-- Prompt --
Retype exactly the span of lines below from the one with "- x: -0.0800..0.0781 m" through the one with "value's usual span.". Do not include pictures.

-- Input records --
##############################

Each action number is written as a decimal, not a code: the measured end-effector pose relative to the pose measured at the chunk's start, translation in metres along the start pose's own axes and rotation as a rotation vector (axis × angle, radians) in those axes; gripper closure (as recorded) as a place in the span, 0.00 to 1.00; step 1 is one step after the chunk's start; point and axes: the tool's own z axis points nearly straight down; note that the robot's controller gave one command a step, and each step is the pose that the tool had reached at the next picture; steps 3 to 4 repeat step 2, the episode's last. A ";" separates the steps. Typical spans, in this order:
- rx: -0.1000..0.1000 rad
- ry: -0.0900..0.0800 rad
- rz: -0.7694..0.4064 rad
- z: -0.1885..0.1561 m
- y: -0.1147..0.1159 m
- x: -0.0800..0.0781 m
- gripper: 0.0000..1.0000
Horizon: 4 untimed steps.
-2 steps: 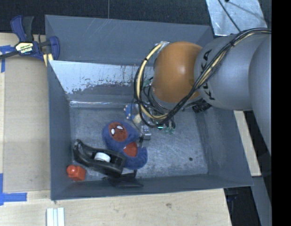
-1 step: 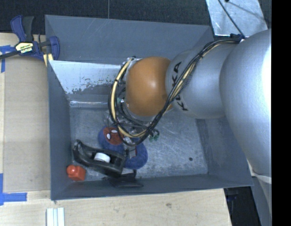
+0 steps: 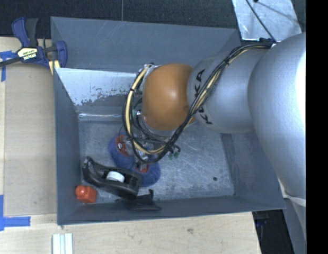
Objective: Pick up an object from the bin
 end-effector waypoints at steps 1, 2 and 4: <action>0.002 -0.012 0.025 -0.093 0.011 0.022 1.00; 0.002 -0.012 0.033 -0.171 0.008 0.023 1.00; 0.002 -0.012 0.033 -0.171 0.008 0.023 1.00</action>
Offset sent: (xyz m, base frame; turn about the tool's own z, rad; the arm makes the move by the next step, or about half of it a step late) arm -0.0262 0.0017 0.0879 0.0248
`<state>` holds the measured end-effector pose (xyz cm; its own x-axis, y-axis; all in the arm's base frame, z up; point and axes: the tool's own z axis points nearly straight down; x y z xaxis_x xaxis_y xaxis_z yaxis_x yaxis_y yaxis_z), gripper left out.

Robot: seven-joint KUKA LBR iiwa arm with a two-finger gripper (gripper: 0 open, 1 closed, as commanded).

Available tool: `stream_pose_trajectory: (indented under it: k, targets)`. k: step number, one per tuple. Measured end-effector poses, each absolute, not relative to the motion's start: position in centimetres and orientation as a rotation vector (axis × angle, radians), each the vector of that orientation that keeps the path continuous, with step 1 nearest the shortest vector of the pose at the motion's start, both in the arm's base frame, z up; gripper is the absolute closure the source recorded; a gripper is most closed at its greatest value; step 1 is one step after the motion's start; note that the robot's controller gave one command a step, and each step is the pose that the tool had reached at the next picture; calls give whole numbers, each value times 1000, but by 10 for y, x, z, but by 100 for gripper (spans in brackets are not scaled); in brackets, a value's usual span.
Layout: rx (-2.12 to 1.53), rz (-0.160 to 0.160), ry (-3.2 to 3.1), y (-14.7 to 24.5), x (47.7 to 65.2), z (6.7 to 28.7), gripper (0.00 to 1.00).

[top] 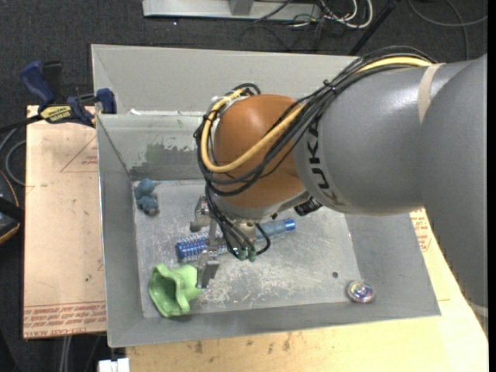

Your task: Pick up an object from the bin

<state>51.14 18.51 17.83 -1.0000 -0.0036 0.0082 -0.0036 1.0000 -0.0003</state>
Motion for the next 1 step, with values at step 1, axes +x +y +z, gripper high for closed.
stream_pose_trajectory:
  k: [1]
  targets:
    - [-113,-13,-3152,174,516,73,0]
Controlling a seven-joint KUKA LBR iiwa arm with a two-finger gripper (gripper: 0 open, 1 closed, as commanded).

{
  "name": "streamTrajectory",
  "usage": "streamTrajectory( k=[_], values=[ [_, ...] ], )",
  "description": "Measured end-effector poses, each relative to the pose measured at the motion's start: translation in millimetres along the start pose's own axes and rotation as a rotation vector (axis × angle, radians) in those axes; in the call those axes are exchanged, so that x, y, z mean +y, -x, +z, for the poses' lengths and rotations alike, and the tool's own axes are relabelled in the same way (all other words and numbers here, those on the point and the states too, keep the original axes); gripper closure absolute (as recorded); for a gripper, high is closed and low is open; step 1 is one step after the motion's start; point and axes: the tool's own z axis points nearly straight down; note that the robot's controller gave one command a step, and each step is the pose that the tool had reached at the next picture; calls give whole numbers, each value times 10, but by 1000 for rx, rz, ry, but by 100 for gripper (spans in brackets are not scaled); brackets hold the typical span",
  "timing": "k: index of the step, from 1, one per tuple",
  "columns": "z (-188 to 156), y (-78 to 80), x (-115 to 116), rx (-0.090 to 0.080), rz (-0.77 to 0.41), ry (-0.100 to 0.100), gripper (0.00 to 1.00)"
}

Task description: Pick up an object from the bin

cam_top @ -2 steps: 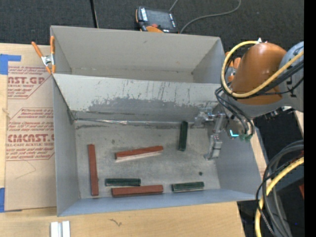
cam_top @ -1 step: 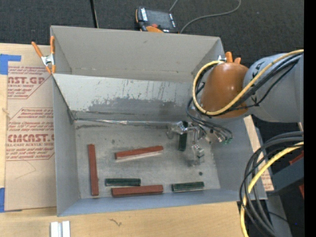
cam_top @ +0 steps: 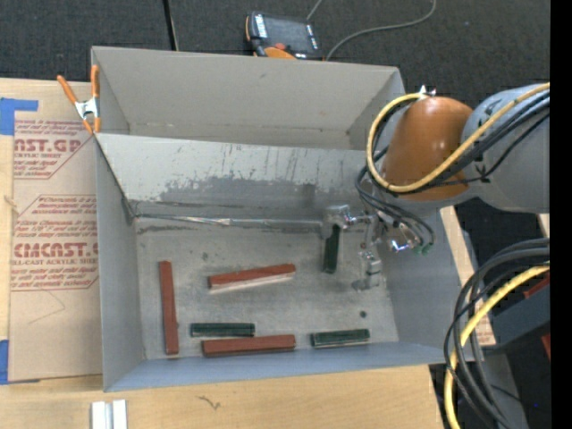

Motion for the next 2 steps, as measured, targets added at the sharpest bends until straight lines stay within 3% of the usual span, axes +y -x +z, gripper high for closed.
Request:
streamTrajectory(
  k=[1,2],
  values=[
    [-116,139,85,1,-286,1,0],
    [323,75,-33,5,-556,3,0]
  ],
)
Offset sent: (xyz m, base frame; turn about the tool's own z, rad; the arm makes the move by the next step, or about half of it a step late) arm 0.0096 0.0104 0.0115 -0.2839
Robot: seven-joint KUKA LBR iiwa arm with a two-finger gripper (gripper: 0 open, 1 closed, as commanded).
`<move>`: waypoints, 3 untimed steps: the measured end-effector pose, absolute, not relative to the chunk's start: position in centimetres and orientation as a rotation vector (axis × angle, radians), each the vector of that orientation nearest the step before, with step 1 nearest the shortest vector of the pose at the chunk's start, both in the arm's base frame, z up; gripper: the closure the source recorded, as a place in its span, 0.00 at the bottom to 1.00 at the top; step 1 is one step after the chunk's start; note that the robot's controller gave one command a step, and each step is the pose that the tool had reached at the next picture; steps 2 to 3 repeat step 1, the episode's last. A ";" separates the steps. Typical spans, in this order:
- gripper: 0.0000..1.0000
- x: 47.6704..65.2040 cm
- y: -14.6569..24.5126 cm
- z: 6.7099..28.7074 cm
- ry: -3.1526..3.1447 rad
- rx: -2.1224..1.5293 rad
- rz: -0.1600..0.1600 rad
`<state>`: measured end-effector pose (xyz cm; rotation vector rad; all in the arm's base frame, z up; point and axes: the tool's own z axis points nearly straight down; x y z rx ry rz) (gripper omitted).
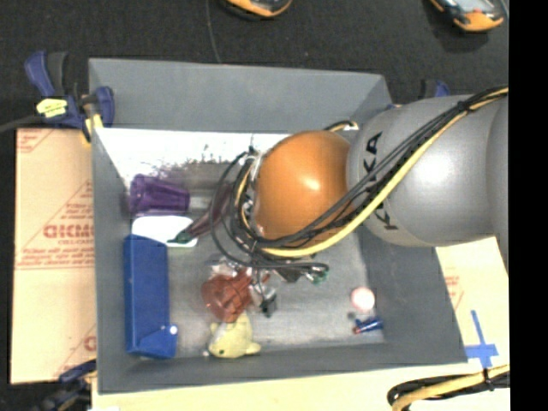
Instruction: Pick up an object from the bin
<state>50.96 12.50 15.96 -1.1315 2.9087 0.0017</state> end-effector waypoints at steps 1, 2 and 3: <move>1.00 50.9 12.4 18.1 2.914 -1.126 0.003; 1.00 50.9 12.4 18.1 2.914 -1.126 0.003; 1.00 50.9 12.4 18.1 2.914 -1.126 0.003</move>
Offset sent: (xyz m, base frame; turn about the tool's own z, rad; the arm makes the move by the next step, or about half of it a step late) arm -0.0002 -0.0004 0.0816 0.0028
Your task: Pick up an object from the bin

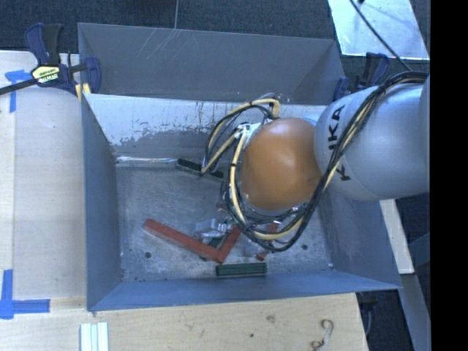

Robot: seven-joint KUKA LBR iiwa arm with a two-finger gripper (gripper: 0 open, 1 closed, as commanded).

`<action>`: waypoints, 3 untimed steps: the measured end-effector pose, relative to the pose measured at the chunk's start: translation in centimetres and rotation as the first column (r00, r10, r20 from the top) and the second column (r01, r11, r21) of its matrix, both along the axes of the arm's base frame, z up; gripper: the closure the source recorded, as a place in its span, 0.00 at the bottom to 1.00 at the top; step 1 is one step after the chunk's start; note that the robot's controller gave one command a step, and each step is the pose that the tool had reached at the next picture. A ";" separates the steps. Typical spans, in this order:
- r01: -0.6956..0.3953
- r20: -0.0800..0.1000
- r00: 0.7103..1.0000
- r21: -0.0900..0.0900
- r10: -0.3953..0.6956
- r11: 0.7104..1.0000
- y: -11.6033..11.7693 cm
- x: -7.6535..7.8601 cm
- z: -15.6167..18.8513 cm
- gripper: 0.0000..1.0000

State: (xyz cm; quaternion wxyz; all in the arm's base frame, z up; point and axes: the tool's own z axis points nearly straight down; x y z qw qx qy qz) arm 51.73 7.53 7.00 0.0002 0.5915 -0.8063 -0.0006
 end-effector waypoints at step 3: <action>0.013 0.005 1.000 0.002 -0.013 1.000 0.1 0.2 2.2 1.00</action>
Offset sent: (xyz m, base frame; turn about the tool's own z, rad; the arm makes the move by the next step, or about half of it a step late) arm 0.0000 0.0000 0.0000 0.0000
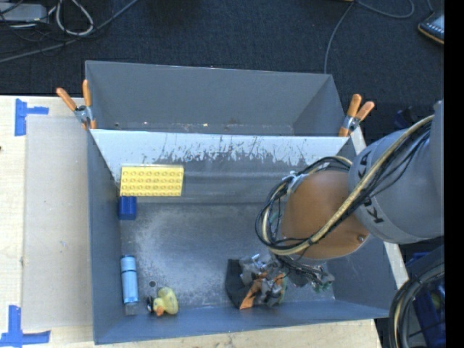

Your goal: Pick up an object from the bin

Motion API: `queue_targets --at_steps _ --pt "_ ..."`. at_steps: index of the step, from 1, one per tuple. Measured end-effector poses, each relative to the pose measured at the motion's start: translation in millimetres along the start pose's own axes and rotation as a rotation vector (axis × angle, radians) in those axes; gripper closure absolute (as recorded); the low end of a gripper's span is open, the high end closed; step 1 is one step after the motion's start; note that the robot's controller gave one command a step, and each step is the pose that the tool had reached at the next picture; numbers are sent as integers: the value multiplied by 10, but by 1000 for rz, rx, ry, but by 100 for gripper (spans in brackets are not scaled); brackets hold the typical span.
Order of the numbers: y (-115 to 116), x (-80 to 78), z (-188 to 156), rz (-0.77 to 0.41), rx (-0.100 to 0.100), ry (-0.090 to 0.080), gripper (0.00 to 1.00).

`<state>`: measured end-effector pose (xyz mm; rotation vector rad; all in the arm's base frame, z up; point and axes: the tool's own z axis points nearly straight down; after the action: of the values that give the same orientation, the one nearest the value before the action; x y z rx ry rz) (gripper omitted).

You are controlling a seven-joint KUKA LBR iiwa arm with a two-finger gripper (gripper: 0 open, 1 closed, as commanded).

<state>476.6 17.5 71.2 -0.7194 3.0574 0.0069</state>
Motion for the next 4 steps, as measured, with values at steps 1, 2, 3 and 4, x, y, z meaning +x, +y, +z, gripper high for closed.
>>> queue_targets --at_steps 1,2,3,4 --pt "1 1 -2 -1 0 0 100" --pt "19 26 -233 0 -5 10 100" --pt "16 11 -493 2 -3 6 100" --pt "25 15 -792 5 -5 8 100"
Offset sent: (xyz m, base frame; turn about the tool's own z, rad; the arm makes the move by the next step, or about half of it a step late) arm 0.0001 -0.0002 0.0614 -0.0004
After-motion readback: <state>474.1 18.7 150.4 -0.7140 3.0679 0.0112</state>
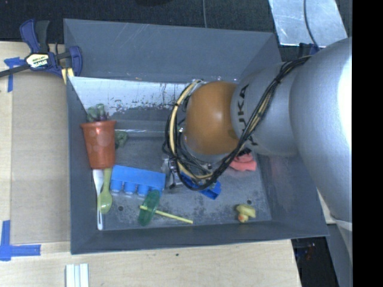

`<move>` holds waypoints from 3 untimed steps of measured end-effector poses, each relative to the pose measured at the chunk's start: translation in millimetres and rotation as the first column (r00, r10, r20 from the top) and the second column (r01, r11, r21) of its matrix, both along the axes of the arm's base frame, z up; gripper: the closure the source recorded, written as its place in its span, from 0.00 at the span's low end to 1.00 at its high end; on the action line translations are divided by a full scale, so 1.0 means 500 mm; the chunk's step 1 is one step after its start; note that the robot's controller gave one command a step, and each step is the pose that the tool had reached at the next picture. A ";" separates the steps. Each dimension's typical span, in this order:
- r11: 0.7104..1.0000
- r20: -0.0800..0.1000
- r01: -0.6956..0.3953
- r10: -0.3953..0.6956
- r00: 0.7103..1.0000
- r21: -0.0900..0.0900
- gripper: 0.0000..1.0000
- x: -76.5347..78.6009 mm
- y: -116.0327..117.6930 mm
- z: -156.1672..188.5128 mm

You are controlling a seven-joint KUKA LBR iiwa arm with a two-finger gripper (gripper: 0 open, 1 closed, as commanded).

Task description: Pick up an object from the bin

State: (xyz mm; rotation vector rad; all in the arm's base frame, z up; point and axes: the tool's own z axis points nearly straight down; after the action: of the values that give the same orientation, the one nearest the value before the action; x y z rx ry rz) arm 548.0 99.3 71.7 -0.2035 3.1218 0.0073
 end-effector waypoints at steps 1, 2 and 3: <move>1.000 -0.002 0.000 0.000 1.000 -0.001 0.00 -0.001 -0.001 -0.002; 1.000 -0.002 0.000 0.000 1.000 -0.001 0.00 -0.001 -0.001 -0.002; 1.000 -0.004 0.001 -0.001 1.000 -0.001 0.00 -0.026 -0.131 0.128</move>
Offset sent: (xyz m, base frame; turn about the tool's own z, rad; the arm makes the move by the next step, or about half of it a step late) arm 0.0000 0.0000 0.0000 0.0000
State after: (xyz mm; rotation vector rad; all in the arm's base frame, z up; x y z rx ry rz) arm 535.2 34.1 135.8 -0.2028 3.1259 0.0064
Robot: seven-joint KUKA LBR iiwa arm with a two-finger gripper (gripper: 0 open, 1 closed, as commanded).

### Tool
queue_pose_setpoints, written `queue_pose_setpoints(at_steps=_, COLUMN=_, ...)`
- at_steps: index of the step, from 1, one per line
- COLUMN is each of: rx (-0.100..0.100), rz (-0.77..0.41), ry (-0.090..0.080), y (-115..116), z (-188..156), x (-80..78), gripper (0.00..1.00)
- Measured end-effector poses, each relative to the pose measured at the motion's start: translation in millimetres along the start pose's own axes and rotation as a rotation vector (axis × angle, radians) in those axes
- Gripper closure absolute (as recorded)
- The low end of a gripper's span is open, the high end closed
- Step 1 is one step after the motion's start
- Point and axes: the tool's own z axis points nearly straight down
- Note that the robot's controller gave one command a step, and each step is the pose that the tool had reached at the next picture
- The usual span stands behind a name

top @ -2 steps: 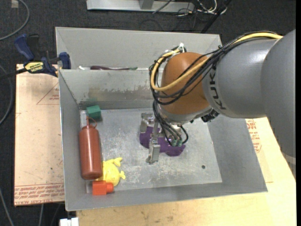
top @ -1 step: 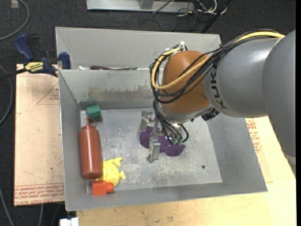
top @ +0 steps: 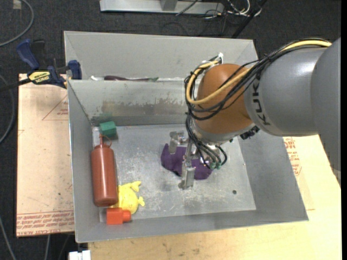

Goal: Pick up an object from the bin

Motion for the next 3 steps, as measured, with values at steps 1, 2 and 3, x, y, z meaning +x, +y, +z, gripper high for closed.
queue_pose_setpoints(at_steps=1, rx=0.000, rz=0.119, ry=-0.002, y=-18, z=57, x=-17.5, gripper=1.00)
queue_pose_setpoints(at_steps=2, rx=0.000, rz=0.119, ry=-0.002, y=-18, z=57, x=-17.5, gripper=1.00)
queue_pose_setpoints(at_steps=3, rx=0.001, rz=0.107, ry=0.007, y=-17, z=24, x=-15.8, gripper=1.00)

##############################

-- Completed task --
- x: -0.0800..0.0781 m
- gripper: 0.0000..1.0000
Horizon: 4 untimed steps.
-2 steps: 
-1 step: 
+0 steps: 
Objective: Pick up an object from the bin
 end-effector waypoints at steps 1, 2 and 4: <action>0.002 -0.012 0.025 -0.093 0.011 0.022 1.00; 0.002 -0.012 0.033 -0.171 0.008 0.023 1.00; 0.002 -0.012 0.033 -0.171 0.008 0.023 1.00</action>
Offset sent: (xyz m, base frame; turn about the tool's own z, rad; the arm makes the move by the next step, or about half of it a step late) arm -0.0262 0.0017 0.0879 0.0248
`<state>` holds the measured end-effector pose (xyz cm; its own x-axis, y-axis; all in the arm's base frame, z up; point and axes: the tool's own z axis points nearly straight down; x y z xaxis_x xaxis_y xaxis_z yaxis_x yaxis_y yaxis_z), gripper left out.

Robot: seven-joint KUKA LBR iiwa arm with a two-finger gripper (gripper: 0 open, 1 closed, as commanded).

Available tool: `stream_pose_trajectory: (indented under it: k, targets)`. k: step number, one per tuple. Measured end-effector poses, each absolute, not relative to the motion's start: position in centimetres and orientation as a rotation vector (axis × angle, radians), each the vector of that orientation that keeps the path continuous, with step 1 nearest the shortest vector of the pose at the motion's start, both in the arm's base frame, z up; gripper is the absolute closure the source recorded; a gripper is most closed at its greatest value; step 1 is one step after the motion's start; note that the robot's controller gave one command a step, and each step is the pose that the tool had reached at the next picture; calls give whole numbers, each value times 1000, but by 10 for y, x, z, but by 100 for gripper (spans in brackets are not scaled); in brackets, a value's usual span.

Nothing remains to be added to the exercise.